What is needed — Find the string "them" in the data, then copy every line where it is found.
- - - - -
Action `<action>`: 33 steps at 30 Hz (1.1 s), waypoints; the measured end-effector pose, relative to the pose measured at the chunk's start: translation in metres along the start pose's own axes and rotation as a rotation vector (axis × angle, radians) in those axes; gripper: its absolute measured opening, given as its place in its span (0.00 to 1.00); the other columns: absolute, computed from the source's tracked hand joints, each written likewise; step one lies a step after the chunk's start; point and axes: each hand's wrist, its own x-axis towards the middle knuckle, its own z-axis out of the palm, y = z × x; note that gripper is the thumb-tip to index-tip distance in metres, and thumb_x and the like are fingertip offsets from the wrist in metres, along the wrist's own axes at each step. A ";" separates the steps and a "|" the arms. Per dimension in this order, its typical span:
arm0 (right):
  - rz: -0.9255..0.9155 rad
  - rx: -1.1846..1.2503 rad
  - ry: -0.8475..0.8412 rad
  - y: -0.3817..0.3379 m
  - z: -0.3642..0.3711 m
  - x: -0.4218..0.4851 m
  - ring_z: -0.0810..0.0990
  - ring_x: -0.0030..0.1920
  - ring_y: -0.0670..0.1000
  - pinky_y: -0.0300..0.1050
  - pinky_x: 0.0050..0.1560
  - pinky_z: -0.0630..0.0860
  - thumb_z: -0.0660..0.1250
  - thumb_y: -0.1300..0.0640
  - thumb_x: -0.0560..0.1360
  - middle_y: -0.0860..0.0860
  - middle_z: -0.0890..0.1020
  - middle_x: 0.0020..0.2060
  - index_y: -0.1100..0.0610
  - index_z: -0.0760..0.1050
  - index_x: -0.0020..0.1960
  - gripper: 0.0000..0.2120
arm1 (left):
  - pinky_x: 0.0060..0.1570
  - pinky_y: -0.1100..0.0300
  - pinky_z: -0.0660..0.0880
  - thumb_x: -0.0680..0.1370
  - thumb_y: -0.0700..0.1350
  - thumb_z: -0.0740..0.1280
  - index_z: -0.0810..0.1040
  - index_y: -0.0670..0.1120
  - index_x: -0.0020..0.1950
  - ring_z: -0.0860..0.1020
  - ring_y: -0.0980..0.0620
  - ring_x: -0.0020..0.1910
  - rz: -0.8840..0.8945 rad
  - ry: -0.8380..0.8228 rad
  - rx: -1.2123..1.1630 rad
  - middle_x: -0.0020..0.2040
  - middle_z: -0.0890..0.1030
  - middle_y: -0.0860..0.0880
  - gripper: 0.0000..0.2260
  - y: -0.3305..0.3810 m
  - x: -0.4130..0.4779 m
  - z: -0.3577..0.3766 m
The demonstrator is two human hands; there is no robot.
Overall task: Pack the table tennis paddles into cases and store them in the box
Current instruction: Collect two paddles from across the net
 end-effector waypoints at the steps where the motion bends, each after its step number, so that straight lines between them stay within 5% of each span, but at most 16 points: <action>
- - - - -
Written response —
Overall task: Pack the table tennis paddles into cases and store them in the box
 end-effector waypoints at the steps where the motion bends, each after its step number, so that straight lines between them stay within 5% of each span, but at most 16 points: <action>

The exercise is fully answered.